Enggan menjawab pertanyaan Rendra barusan, Laura bangkit dari kursinya dan langsung menuju mobilnya. Rendra mengekor di belakangnya dengan kunci mobil Laura yang sudah berada di tangannya. Entah kapan kunci mobil itu berpindah tangan.

Rendra membukakan pintu untuk Laura, sebelum pria itu duduk di belakang kemudi. Mulai hari itu, Laura tidak lagi bisa membawa mobilnya sendiri. Bahkan semakin kehilangan kebebasannya, Erlan benar-benar telah mempersempit ruang geraknya.

"Mau ke mana, Bu Laura?" tanya Rendra setelah mereka mencapai jalan utama, ia menatap Laura melalui kaca spion tengah mobil. Wanita itu memfokuskan pandangannya ke luar jendela.

"X Kafe!" jawab Laura sekenanya.

"X Kafe yang di jalan apa?" 

Bukan tanpa alasan Rendra menanyakan lokasinya. Karena kafe itu telah memiliki banyak cabang di kota ini.

"Jalan S. BIsa lebih cepat sedikit? Saya sudah telat!"

Menuruti permintaan Laura, Rendra menambah kecepatan mobillnya. Meski tetap berhati-hati karena tidak ingin penumpang cantik yang duduk di belakangnya terluka.

Sejurus kemudian mereka sudah sampai di kafe yang Laura tuju. Dan Laura sempat melarang Rendra yang akan ikut masuk juga, namun pria itu sama sekali tidak mematuhinya. Jadi meski dengan perasaan dongkol yang luar biasa, Laura pun membiarkan pria itu masuk juga.

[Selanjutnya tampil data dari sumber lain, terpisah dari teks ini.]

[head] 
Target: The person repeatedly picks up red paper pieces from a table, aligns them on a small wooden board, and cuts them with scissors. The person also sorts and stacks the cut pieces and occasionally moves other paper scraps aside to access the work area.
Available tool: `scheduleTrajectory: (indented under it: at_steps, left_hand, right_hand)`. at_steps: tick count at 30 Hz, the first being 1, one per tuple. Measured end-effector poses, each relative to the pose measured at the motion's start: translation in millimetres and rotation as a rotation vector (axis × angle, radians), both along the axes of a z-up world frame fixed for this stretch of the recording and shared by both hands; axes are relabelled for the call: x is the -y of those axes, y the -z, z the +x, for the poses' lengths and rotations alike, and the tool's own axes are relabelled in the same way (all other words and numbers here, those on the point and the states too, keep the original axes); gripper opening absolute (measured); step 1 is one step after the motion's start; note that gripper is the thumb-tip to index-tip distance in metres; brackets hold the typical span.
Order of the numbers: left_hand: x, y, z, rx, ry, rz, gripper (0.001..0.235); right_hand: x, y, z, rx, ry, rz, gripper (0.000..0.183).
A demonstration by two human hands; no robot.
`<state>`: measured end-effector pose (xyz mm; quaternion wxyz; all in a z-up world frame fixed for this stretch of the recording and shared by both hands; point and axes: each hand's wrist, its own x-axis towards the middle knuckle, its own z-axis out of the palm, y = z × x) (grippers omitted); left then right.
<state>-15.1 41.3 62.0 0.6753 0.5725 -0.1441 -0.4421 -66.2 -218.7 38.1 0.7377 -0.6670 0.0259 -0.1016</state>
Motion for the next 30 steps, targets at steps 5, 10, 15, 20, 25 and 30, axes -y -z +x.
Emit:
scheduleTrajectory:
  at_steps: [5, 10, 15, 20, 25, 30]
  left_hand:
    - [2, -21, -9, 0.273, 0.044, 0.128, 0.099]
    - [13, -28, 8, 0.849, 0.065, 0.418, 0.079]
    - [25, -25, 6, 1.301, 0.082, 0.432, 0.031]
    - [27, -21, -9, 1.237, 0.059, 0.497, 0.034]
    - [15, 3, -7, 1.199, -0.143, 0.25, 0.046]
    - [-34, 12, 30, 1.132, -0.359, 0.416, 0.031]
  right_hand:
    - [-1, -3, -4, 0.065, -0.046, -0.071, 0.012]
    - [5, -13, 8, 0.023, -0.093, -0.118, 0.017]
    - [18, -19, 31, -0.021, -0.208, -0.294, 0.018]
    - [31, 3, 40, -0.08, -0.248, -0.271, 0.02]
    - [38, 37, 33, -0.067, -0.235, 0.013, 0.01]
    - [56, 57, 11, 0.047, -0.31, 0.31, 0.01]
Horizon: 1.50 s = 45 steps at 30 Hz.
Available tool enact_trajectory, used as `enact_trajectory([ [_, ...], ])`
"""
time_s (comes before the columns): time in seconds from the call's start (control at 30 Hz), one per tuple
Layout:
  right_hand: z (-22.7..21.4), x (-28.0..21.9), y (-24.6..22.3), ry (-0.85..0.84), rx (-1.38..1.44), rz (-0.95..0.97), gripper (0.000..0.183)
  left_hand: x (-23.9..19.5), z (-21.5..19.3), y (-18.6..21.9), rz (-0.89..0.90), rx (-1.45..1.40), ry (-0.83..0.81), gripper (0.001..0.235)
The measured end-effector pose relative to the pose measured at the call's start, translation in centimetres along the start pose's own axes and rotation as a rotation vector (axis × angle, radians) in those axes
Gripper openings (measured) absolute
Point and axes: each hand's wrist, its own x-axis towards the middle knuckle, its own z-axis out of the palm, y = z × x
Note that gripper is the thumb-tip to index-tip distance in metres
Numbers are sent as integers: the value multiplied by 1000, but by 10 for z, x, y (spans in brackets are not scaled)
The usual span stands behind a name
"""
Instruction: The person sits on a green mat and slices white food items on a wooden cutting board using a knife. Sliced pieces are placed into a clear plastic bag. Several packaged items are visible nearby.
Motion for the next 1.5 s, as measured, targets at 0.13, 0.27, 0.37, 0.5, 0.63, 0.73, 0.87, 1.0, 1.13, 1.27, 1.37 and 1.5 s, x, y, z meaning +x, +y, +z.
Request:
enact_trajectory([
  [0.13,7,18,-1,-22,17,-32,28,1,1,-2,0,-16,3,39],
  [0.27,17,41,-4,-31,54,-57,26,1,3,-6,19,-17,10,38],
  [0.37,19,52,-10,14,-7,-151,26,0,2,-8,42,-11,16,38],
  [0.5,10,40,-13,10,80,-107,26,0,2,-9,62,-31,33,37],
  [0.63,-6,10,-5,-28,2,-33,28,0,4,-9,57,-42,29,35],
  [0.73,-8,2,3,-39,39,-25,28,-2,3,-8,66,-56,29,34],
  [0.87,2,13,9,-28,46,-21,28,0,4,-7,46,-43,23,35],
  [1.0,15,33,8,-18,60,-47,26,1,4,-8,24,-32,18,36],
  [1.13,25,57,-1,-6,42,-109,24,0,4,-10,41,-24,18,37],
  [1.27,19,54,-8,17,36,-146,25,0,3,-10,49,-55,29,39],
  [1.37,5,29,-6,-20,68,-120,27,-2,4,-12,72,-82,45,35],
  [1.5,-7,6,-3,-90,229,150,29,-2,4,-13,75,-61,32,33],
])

"Laura!" Lambaian tangan Vanya tertangkap mata Laura saat sahabatnya itu memanggilnya. Seulas senyum pun terukir di wajah cantik Laura saat mendekati sahabatnya itu,

"Di mana Naira?" tanya Laura.

Alih-alih menjawab, Zevanya masih terpana melihat sosok gagah Rendra yang tengah memastikan keamanan meja tempat mereka duduk. Mulut Vanya terus terbuka sampai Rendra selesai melakukan tugasnya dan duduk di meja sebelah mereka yang kosong.

"Gila! Pinter juga kamu nyari bodyguardnya!" puji Vanya yang masih terus menatap Rendra. Sebelumnya Laura memang telah menceritakan keinginannya untuk mempekerjakan seorang bodyguard demi keamanannya.

"Dia anak buah Erlan!" ralat Laura. Saat itulah ia baru mendapatkan lagi perhatian penuh Vanya,

"Anak buah Erlan? Kalian sudah berbaikan?"

"Spy! Itu satu-satunya alasan Erlan meminta pria itu untuk selalu berada di dekatku!" desis Laura tanpa mau melihat pria yang ia maksud.

"Yakin? Kenapa Erlan memilih bodyguard sekeren itu? Apa dia tidak cemburu?"

Laura pun tertawa pahit,  "Cemburu? Setitik cinta saja Erlan tidak memilikinya untuk aku, Van! Jadi atas dasar apa dia cemburu?" sangkalnya.